According to the survey, in May 2021, about 2.9 million specialized devices were involved in this process. It is estimated that the machines make up to 160 trillion bets per second.
When all of these bets are made, the devices use a great deal of power, knows Dutch data scientist Alex de Vries, who is the study’s lead researcher. In an interview at KIJK 8/2021 he explained why a large part of the miners chose to settle in China. Miners are looking for places where they can get electricity that is cheap and also readily available. Bitcoin miners’ computers work all day and the temporary absence of electricity means less chance of finding the next coin.” This combination of cheap and always available electricity has made China very attractive. This accounts for a whopping 44 percent of the country’s total bitcoin mining activity.
hydroelectricity
Especially in Xinjiang, many miners can be found. There is a surplus of coal used to generate electricity. De Vries explained in the same KIJK interview that electricity costs are negligible due to this surplus. In the summer, miners shut down all of their equipment to move the operation to more southern counties. At that time there was a surplus of energy from hydroelectric power stations. This was cheaper energy than surplus coal.

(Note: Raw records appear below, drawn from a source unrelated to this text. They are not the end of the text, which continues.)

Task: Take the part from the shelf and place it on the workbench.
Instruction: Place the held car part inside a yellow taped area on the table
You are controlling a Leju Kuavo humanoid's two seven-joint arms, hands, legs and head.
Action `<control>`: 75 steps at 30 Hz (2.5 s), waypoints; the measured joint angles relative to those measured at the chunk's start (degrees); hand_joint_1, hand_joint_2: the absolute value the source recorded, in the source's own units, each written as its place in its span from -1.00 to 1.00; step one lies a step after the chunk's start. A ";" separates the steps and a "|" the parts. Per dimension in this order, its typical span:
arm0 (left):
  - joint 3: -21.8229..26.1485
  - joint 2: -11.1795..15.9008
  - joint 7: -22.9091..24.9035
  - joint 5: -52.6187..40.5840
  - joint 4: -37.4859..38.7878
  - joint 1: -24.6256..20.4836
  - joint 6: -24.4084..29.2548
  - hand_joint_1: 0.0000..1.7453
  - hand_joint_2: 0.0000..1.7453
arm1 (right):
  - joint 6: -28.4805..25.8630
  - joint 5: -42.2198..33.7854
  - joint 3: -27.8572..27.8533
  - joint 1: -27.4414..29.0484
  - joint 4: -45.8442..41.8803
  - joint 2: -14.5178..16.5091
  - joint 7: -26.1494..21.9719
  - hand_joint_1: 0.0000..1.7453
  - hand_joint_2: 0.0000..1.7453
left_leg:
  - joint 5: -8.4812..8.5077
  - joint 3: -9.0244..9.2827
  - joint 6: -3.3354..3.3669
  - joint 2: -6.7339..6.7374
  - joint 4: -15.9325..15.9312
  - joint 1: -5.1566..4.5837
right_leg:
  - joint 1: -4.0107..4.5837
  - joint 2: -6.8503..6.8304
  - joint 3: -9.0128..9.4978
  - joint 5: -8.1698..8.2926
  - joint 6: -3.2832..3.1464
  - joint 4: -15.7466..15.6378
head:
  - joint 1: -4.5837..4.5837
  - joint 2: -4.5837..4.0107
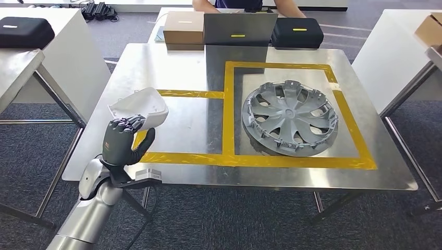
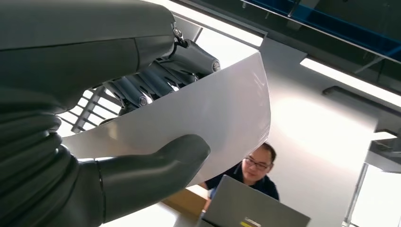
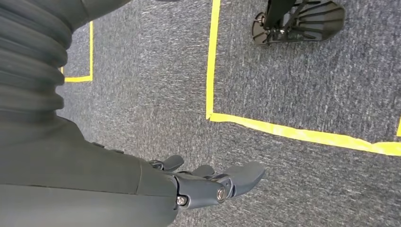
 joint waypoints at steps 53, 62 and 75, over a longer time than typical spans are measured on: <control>6.23 -7.63 -1.46 -10.13 36.49 -18.56 7.01 -1.00 -1.00 | 1.37 2.33 6.86 -4.16 0.00 0.97 1.41 -1.00 -1.00 | 0.00 -0.03 -0.01 -0.03 -0.01 0.02 | 0.02 0.00 -0.04 -0.01 -0.04 0.04 | -0.01 0.00; 2.60 -7.73 -1.64 34.39 26.71 -13.36 -7.23 -1.00 -1.00 | 1.70 1.05 7.30 -3.98 0.00 1.03 -1.78 -1.00 -1.00 | 0.00 -0.04 -0.01 -0.06 -0.01 0.02 | 0.03 -0.02 -0.05 -0.03 -0.06 0.04 | -0.01 0.00; 0.72 -7.08 -1.82 45.42 7.93 -2.24 -19.24 -1.00 -1.00 | 1.20 -0.82 7.28 -2.16 0.00 1.02 -7.70 -1.00 1.00 | -0.09 -0.03 -0.07 -0.02 -0.03 0.02 | 0.03 0.01 -0.06 -0.09 -0.09 0.04 | 0.01 0.00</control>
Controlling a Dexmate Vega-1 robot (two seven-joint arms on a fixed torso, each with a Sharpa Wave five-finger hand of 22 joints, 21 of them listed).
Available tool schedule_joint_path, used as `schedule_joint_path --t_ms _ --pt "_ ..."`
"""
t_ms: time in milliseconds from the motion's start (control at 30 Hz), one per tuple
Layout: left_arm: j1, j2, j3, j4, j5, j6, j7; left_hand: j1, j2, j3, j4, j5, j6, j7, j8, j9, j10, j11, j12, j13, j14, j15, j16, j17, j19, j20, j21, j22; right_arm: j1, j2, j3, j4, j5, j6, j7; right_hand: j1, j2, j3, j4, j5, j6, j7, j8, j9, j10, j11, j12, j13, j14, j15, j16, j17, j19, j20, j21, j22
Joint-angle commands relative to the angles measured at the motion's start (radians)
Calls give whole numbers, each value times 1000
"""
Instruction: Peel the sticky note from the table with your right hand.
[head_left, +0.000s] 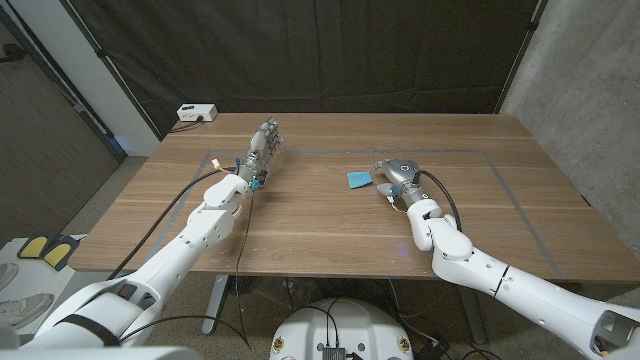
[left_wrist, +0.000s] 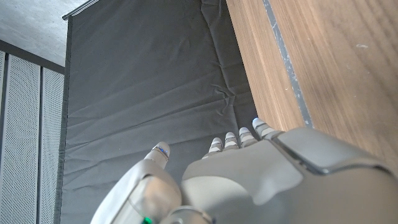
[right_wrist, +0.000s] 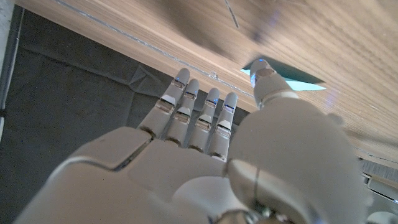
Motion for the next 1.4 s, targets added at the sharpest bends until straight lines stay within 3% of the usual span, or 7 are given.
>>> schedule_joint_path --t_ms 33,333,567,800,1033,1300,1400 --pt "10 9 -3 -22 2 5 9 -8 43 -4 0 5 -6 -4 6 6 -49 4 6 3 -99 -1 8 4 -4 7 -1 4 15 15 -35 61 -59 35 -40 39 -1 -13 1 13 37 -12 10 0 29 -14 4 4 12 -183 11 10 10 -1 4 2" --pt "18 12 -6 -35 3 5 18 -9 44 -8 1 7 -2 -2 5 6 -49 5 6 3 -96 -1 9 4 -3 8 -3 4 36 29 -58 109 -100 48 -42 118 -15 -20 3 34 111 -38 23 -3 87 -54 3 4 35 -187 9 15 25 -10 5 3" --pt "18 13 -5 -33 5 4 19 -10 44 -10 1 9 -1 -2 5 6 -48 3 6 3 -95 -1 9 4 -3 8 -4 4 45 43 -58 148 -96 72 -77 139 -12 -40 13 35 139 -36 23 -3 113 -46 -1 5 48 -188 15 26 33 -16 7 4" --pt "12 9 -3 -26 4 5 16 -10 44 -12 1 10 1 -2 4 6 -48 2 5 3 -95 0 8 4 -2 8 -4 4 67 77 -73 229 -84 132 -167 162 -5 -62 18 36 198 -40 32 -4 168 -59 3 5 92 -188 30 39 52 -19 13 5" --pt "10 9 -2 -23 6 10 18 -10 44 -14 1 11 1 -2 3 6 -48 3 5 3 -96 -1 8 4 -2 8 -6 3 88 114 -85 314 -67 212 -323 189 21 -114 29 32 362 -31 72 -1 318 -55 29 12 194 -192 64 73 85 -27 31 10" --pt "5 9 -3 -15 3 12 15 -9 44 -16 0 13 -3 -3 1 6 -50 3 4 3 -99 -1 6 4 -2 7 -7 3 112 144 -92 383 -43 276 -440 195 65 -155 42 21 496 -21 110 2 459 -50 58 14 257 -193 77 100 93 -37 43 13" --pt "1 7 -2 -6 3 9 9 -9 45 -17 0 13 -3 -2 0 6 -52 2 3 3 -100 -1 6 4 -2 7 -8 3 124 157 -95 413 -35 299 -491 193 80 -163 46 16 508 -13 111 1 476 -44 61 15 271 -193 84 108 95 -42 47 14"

But that party is over for miners since last summer. The Chinese government has banned mining for environmental reasons, among other things. So the miners packed up and replaced China with Kazakhstan and the United States, among other places, where cheap electricity can also be found.
coal
But the move also means a significant increase in emissions. Kazakhstan uses “hard” coal, which researchers say has the highest carbon content of all coal. In addition, the country’s power plants are less efficient. The United States depends primarily on gas and coal to generate electricity. This results in significantly more emissions than the hydroelectric power plants that were often used to generate electricity in China.
The average amount of emissions increased due to the transition from an average of 478.25 grams of CO22 per kilowatt-hour in 2020 to 557.76 in August of 2021. Research shows that cryptocurrency creation is now responsible for a total of 65.4 MtCO22 every year. For comparison: the whole of Greece emitted 56.6 MtCO2 in 20192 From.